热带地区某三甲医院抗菌药物管理措施及成效

Effectiveness of antimicrobial stewardship in a three-A hospital in tropical area

  • 摘要:
    目的 评估抗菌药物管理(AMS)对住院患者抗菌药物指标的影响,为抗菌药物合理使用和管理提供参考。
    方法 调取解放军总医院海南医院2023年1月-2023年12月(AMS前)和2024年1月-12月(AMS后)住院患者抗菌药物相关数据,包括抗菌药物使用率、抗菌药物使用强度(AUD)、微生物送检率、医院感染发生率和多重耐药菌(MDRO)检出率等11项指标,分析实施AMS前后住院患者抗菌药物指标变化,评估AMS对抗菌药物管理的成效。
    结果 与AMS前相比,AMS后各项抗菌药物指标向好向优。住院患者抗菌药物费用占比(18.80% vs. 13.71%)、住院患者次均抗菌药物费用(1 600.83±291.40元vs.1 035.94±243.34元)、住院患者抗菌药物使用率(39.23% vs. 34.91%)、Ⅰ类切口抗菌药物预防使用率(30.14% vs. 23.26%)、抗菌药物联合用药率(27.20% vs. 21.10%)、AUD(52.99±5.17 DDDs vs. 41.46±6.31 DDDs)、医院感染发生率(1.26% vs. 0.71%)、CRE检出率(4.64% vs. 2.31%)和MRSA检出率(23.58% vs. 14.45%)均显著降低(P<0.05);Ⅰ类切口预防使用抗菌药物品种适宜率(64.20% vs. 67.85%)、抗菌药物使用前微生物送检率(35.31% vs. 42.28%)和限制级抗菌药物使用前微生物送检率(48.62% vs. 55.28%)均显著提升(P<0.05)。
    结论 该医院通过实施AMS,显著改善住院患者抗菌药物指标,促进抗菌药物合理使用,降低抗菌药物成本,有效控制院内感染和耐药菌传播。

     

    Abstract:
    OBJECTIVE To evaluate the impact of antimicrobial stewardship (AMS) on antimicrobial use indicators in hospitalized patients and to provide references for the rational use and management of antimicrobials.
    METHODS Data on antimicrobial-related indicators for hospitalized patients were retrieved from Hainan Hospital of the Chinese PLA General Hospital for the periods from Jan. 2023 to Dec. 2023 (pre-AMS) and from Jan. 2024 to Dec. 2024 (post-AMS). This included 11 key indicators: antimicrobial use rate, antimicrobial use density (AUD), microbial submission rate, hospital-acquired infection rate, multidrug-resistant organism (MDRO) detection rate and others. Changes in these antimicrobial use indicators among hospitalized patients before and after AMS implementation were analyzed to evaluate the effectiveness of AMS.
    RESULTS Compared with the pre-AMS period, all antimicrobial indicators showed favorable improvements in the post-AMS period.

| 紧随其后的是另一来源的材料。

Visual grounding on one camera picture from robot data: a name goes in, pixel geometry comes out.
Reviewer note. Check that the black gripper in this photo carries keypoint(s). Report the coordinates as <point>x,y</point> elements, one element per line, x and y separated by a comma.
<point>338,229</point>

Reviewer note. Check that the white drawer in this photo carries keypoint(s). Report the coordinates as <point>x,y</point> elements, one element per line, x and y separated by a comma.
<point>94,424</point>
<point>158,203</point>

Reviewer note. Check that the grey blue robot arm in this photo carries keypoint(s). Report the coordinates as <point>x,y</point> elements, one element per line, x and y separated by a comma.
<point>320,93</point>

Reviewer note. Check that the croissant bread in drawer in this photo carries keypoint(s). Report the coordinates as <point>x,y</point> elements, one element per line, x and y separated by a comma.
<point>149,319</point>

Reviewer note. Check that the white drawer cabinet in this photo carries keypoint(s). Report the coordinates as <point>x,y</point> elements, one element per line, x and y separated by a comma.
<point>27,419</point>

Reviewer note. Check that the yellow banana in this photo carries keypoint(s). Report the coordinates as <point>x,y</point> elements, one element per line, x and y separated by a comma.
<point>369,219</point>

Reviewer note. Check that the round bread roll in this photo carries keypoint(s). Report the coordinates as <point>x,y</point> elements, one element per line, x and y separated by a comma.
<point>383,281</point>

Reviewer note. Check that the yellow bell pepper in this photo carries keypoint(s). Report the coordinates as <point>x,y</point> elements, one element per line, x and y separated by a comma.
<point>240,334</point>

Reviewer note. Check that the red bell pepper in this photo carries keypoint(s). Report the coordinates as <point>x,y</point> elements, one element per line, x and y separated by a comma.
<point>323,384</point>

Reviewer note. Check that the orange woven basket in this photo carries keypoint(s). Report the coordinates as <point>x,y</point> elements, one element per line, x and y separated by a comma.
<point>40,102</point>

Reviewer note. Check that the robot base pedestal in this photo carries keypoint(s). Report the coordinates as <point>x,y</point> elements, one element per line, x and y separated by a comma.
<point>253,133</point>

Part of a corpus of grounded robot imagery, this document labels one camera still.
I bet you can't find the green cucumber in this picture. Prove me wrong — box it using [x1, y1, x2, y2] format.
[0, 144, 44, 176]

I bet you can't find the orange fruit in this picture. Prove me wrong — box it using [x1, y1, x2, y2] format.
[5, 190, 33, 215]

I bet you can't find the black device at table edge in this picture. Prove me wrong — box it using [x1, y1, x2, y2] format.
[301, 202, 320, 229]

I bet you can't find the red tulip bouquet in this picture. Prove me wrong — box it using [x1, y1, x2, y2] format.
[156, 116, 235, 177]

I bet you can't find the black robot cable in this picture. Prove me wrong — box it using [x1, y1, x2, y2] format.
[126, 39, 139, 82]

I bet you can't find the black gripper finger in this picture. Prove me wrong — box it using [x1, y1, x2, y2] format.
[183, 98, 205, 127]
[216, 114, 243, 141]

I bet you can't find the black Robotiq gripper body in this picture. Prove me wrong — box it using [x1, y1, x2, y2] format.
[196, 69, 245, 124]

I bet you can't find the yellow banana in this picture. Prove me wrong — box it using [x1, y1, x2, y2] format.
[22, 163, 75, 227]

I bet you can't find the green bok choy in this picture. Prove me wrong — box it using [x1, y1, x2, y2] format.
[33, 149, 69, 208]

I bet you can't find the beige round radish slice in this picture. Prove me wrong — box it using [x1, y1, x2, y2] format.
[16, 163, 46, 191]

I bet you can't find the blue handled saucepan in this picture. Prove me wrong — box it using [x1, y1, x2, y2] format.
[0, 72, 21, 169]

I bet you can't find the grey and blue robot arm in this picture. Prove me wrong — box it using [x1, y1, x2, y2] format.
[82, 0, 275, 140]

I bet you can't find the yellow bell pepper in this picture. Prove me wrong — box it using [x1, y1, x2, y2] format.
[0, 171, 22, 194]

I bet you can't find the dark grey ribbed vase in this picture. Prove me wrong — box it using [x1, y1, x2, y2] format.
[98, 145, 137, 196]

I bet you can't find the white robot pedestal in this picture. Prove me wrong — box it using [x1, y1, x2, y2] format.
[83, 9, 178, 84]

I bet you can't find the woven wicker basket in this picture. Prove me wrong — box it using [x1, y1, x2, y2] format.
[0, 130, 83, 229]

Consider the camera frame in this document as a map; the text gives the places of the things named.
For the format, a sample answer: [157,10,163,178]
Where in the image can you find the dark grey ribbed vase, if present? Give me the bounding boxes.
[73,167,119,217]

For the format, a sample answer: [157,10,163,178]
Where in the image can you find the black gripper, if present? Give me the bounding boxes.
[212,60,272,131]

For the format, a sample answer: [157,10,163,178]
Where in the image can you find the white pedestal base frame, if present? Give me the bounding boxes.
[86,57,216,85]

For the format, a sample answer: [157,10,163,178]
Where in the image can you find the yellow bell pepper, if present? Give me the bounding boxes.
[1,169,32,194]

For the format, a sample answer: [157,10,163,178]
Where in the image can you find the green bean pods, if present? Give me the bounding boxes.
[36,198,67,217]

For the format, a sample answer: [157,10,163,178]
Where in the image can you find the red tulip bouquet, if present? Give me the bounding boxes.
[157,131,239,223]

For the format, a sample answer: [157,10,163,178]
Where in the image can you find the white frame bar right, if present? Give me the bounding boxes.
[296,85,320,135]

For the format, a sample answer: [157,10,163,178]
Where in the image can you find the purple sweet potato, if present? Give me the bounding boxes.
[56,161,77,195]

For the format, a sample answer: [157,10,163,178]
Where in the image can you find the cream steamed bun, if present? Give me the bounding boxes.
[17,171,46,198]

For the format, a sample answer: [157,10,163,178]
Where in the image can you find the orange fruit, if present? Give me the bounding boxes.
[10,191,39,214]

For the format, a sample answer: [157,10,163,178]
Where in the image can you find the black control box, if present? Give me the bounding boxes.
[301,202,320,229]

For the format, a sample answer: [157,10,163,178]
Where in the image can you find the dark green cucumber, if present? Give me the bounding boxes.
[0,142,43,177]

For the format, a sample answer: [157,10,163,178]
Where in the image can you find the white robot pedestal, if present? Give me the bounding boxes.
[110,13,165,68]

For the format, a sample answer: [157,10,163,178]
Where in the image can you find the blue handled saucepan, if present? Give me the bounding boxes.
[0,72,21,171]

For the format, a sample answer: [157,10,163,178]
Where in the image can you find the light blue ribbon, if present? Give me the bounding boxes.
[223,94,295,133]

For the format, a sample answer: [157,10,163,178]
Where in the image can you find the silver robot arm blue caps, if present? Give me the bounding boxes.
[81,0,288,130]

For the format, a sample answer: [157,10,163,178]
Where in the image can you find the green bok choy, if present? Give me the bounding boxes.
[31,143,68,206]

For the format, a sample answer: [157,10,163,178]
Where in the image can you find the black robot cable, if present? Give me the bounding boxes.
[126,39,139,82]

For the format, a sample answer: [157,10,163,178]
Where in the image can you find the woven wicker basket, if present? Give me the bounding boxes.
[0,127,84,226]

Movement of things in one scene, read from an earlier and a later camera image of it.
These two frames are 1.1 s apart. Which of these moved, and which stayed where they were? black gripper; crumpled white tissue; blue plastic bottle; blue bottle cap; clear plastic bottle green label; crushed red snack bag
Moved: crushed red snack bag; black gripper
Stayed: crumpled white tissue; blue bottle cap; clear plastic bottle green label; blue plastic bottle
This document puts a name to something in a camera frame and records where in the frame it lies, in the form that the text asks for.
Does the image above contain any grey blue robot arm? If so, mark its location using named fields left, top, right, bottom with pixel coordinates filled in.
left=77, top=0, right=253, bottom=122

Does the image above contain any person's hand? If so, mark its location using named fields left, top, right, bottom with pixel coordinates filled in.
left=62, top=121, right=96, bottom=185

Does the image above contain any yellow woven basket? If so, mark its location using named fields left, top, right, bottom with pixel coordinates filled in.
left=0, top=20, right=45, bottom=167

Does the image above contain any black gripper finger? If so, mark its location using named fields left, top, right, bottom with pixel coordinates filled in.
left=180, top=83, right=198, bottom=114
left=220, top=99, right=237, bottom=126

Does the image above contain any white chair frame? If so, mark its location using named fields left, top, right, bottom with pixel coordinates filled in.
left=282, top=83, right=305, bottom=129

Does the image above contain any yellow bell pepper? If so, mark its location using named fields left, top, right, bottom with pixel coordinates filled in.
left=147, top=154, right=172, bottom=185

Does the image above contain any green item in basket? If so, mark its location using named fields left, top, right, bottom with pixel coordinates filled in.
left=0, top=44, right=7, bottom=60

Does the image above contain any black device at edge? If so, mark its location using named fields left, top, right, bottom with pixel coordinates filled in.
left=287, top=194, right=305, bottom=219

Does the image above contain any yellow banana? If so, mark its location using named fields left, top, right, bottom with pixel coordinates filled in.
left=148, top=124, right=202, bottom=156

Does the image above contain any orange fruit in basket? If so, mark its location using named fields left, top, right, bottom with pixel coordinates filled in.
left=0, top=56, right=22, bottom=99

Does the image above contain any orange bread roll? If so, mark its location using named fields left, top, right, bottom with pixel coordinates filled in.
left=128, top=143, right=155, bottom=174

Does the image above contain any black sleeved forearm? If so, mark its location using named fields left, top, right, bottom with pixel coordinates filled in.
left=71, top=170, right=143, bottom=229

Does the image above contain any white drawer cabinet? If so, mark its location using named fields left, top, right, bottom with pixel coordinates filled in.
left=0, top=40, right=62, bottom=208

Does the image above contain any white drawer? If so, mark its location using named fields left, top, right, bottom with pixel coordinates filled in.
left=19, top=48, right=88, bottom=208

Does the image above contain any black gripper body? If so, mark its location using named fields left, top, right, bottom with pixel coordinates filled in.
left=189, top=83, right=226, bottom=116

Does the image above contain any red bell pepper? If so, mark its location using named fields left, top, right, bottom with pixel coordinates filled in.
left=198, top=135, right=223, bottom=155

The proportion of antimicrobial costs among inpatients (18.80% vs. 13.71%), average antimicrobial costs per inpatient admission (RMB 1 600.83±291.40 vs. RMB 1 035.94±243.34), use rate of antimicrobials among inpatients (39.23% vs. 34.91%), prophylactic use rate of antimicrobials for type Ⅰ incisions (30.14% vs. 23.26%), combination therapy rate of antimicrobials (27.20% vs. 21.10%), AUD (52.99±5.17 DDDs vs. 41.46±6.31 DDDs), incidence of hospital-associated infections (1.26% vs. 0.71%), detection rate of carbapenem-resistant Enterobacteriaceae (CRE) (4.64% vs. 2.31%) and detection rate of methicillin-resistant Staphylococcus aureus (MRSA) (23.58% vs. 14.45%) all significantly decreased (P < 0.05). The appropriateness rate of antimicrobial prophylaxis for type Ⅰ incisions (64.20% vs. 67.85%), microbial submission rate before antimicrobial use (35.31% vs. 42.28%) and microbial submission rate before the use of restricted-level antimicrobials (48.62% vs. 55.28%) all significantly increased (P < 0.05).
    CONCLUSION Through the implementation of AMS at this hospital, antimicrobial use indicators in hospitalized patients are significantly improved, promoting the rational use of antimicrobials, reducing antimicrobial costs and effectively controlling the occurrence of hospital-associated infections and the spread of resistant bacteria.